▸ Activity
Please copy every line below that contains the string "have".

[[ Exercise material open ]]

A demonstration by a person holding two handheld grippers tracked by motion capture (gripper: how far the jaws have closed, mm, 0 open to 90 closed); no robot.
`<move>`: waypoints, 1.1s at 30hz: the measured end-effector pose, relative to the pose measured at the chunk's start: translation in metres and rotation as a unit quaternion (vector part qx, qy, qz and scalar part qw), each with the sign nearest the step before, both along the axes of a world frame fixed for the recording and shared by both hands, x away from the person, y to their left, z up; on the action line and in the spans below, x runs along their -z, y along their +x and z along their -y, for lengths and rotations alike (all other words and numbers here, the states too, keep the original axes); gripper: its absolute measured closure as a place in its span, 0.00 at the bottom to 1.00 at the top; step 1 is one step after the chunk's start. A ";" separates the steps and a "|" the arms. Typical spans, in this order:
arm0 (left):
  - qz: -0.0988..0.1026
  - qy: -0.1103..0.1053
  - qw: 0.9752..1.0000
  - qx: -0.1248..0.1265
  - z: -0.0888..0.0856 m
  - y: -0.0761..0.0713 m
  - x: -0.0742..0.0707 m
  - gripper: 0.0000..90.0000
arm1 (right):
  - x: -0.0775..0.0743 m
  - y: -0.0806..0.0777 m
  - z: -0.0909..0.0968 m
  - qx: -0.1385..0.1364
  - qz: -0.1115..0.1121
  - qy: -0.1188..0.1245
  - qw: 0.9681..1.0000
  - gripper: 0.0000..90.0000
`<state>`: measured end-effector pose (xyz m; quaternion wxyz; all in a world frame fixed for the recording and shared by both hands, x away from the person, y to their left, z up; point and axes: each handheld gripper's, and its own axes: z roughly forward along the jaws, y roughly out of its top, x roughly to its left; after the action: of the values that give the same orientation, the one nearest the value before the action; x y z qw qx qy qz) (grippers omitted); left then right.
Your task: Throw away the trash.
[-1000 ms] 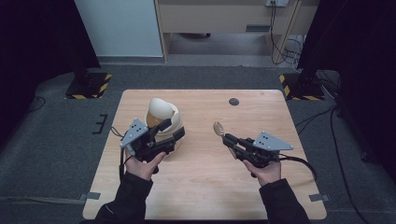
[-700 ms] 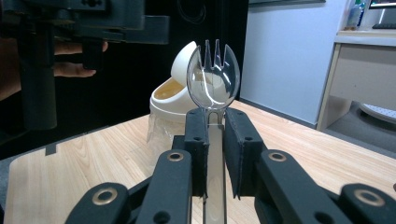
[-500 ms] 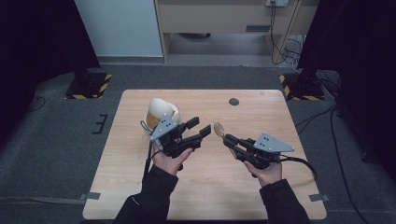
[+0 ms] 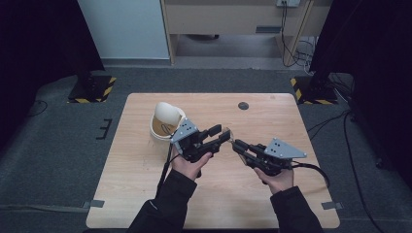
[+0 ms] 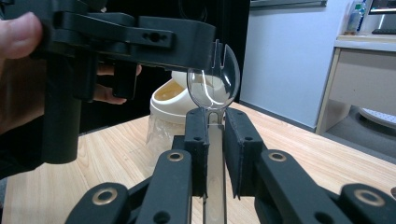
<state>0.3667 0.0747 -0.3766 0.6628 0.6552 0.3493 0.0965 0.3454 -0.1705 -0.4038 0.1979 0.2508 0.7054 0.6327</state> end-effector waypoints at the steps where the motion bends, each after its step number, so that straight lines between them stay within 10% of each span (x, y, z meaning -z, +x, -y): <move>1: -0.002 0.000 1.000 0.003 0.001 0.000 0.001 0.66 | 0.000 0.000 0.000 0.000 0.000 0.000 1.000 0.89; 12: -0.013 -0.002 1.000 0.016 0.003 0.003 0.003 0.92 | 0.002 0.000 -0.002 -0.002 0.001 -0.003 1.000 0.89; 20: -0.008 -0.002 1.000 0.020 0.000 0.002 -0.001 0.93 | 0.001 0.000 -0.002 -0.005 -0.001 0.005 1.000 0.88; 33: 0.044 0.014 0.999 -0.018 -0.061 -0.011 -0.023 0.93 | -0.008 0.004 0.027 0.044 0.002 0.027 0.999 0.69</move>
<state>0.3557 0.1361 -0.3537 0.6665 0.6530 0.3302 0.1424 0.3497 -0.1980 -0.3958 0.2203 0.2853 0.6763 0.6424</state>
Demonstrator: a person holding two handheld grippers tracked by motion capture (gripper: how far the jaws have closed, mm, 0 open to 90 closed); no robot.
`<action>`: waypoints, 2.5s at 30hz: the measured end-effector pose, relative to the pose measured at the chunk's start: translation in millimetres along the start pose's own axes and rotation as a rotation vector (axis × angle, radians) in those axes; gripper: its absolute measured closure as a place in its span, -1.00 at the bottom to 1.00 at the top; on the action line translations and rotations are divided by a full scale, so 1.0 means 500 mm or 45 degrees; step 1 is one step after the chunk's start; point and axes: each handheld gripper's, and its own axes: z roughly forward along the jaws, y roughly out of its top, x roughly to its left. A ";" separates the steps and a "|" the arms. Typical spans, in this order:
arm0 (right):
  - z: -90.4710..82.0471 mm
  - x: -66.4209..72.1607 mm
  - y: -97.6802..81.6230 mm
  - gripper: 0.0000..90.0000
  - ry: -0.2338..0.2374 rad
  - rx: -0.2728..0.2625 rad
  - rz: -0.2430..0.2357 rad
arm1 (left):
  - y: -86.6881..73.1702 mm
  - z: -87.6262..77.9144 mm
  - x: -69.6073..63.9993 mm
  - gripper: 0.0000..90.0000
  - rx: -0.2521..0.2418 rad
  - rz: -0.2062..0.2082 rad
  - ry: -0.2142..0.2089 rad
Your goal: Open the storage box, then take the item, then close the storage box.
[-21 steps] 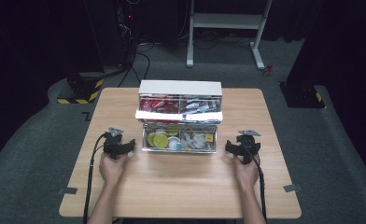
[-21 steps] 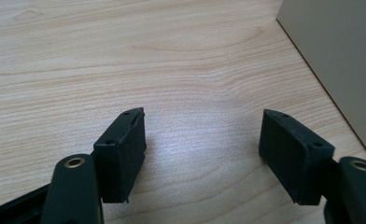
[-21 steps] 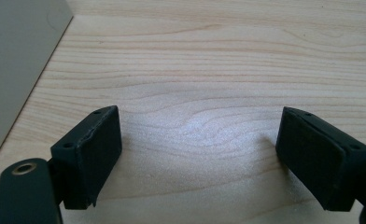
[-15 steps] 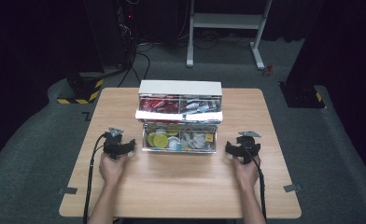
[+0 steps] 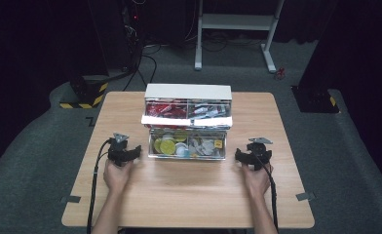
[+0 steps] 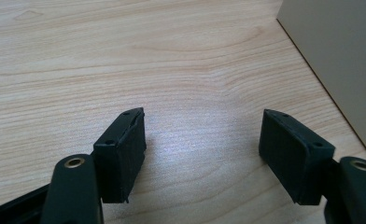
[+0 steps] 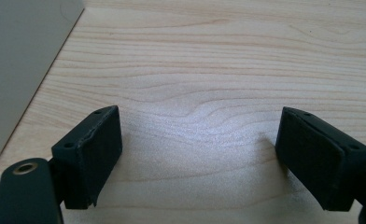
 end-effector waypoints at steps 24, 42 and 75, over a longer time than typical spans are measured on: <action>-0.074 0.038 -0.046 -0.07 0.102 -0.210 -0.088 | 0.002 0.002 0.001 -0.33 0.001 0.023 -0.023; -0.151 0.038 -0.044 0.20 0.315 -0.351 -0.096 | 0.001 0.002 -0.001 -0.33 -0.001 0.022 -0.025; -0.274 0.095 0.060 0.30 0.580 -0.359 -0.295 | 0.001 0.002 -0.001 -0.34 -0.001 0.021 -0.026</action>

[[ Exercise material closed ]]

▸ Problem solution
A demonstration by a person holding two handheld grippers tracked by motion capture (gripper: how far the jaws have closed, mm, 0 open to 90 closed); no robot.
Demonstrator: a person holding two handheld grippers tracked by motion capture (gripper: how far the jaws have closed, mm, 0 open to 90 closed); no robot.

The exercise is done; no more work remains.